Original Source: painnewsnetwork.com
The Trump administration has proposed new rules that will make it harder for Medicare patients to obtain high doses of opioid pain medication. If adopted, critics say the regulations could force many high-dose pain patients to be abruptly tapered to lower doses, a risky procedure that could lead to severe pain and withdrawal symptoms, or even illegal drug use and suicide.
The rules proposed by the Centers for Medicare & Medicaid Services (CMS) would also make health insurers the final arbiters in deciding who gets high doses of opioid medication.
“We are proposing important new actions to reduce seniors’ risk of being addicted to or overdoing it on opioids while still having access to important treatment options,” said Demetrios Kouzoukas, CMS deputy administrator.
“We believe these actions will reduce the oversupply of opioids in our communities.”
Under the proposal for the 2019 Medicare Part D prescription drug program, a ceiling for opioid doses would be established at 90mg morphine equivalent units (MME). Any prescription at or above that level would trigger a “hard edit” requiring pharmacists to talk with the insurer and doctor about the appropriateness of the dose.
Medicare officials claim the goal of the rule is to get patients, doctors and insurers to “engage in a dialogue” about the risks associated with opioids. But regardless of how that dialogue goes, ultimately the final decision on whether to override the hard edit would be left to insurers – known as plan sponsors.
“The trigger can only be overridden by the plan sponsor after efforts to consult with the prescribing physician,” said Kouzoukas.

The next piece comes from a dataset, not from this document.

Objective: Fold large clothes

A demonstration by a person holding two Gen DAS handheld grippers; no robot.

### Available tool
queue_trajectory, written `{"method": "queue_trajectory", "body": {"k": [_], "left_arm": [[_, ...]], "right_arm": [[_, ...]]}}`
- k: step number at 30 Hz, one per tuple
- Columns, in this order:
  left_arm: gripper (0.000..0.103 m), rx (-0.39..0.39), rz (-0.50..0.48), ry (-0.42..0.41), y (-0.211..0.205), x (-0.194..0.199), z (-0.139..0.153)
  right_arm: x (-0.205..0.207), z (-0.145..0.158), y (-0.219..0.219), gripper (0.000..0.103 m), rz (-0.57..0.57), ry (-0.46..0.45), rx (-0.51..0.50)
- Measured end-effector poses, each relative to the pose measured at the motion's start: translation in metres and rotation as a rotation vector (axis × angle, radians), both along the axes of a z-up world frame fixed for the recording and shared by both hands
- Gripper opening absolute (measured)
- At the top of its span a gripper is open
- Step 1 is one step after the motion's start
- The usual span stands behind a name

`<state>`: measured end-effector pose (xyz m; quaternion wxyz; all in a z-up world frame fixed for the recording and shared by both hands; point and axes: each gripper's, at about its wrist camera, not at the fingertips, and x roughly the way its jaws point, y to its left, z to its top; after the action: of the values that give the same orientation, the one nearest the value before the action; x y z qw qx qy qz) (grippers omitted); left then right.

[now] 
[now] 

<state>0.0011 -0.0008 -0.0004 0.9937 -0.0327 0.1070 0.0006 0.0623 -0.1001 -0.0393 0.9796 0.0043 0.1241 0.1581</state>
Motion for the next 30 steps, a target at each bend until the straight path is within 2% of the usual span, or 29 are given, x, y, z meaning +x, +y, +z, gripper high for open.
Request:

The 90mg MME ceiling was established in 2016 by the CDC’s much criticized opioid prescribing guidelines. Those “voluntary” guidelines were only meant as recommendations for primary care physicians, but have been widely adopted as rigid rules by other federal agencies, insurers, state regulators and prescribers.
High Dose Patients at Risk
CMS says 1.6 million Medicare beneficiaries met or exceeded opioid doses of 90mg MME for at least one day in 2016. Many suffer from chronic or intractable pain and have been on high doses for years.

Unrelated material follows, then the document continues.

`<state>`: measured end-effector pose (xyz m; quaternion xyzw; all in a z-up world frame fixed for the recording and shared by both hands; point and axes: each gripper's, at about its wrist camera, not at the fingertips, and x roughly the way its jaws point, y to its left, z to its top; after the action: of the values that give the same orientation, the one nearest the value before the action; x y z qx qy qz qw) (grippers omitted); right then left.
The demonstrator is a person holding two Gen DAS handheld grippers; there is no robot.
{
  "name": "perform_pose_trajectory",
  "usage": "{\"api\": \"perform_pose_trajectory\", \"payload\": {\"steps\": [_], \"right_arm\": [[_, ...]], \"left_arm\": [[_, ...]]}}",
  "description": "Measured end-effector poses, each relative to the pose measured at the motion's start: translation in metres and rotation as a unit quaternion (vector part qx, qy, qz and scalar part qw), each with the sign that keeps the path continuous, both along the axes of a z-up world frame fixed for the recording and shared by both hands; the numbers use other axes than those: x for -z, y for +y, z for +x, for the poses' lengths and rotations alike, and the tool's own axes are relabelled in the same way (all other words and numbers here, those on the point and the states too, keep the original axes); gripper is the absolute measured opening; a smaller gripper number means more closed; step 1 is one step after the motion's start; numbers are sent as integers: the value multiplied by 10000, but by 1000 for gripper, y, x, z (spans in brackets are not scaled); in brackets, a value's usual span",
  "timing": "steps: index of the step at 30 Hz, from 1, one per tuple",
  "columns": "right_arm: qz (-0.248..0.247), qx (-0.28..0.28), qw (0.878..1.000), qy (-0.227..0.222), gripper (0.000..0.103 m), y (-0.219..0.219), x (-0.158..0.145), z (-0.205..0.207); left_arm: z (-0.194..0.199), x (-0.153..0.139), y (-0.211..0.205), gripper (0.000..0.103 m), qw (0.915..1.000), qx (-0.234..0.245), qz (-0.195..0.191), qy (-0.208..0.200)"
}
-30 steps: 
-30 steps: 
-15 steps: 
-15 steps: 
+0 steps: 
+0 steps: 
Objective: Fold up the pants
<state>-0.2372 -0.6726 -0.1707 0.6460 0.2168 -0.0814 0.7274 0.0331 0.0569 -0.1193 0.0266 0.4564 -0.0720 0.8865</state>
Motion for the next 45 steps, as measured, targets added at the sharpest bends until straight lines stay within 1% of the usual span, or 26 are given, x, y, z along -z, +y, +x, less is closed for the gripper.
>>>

“If this CMS proposal is adopted, it will accelerate an ongoing pattern of involuntary opioid tapers,” says Stefan Kertesz, MD, a practicing physician and professor of medicine at the University of Alabama at Birmingham School of Medicine. “I have great concern for today’s high dose patients, many of whom have complex disabilities. Their disabilities often reflect a combination of underlying physical disease, mental conditions, harm from the health care system and opioid dependence, even if those same opioids confer some degree of relief.

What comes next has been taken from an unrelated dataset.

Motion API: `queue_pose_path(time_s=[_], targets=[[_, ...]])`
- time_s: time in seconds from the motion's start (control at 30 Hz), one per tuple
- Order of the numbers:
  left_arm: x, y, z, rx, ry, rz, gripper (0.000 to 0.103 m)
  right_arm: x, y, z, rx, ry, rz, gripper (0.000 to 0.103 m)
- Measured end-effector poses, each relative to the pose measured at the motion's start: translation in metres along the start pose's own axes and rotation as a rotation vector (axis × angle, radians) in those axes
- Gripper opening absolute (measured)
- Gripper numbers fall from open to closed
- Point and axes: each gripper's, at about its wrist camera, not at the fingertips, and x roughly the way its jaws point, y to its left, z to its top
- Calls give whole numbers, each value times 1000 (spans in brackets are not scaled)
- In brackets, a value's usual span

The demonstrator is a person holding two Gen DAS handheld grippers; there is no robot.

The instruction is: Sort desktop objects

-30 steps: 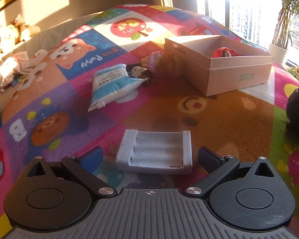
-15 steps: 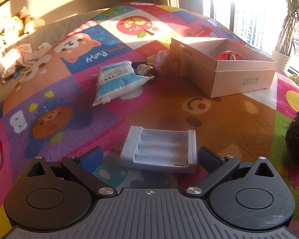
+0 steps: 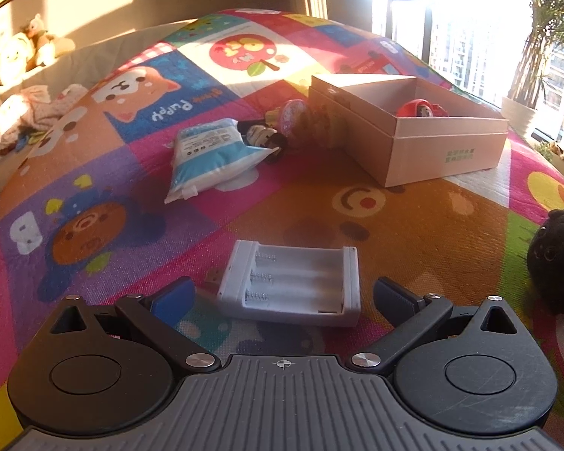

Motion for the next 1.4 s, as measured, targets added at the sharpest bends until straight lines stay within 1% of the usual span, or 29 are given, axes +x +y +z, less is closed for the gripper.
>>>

“Over the last year, I have received wave after wave of reports of traumatized patients, with outcomes that include suicidal ideation, medical deterioration, rupture of the primary care relationship, overdose to licit or illicit substances, and often enough, suicide.”
To reduce the risk of these “unintended consequences,” CMS would allow high dose patients to receive a temporary 7-day supply of opioids while they seek an exception to the 90mg MME rule. If approved, patients would then need to get a new prescription from their doctor. The 7-day supply would only be granted once.
Under the proposed rules, CMS would also create a new 7-day limit for initial prescriptions of opioids for acute, short-term pain. CMS would also start monitoring “high risk beneficiaries” who are prescribed opioids and “potentiator” drugs such as gabapentin (Neurontin) and pregabalin (Lyrica). Recent research has shown that combining the medications increases the risk of overdose.
CMS contracts with dozens of insurance companies to provide health coverage to about 54 million Americans through Medicare and nearly 70 million in Medicaid. CMS policy changes often have a sweeping impact throughout the U.S. healthcare system because so many insurers and patients are involved.
Public comments on the proposals must be submitted by Monday, March 5, 2018. To submit comments or questions electronically, go to www.regulations.gov, enter the docket number “CMS-2017-0163” in search and follow the instructions for submitting a comment.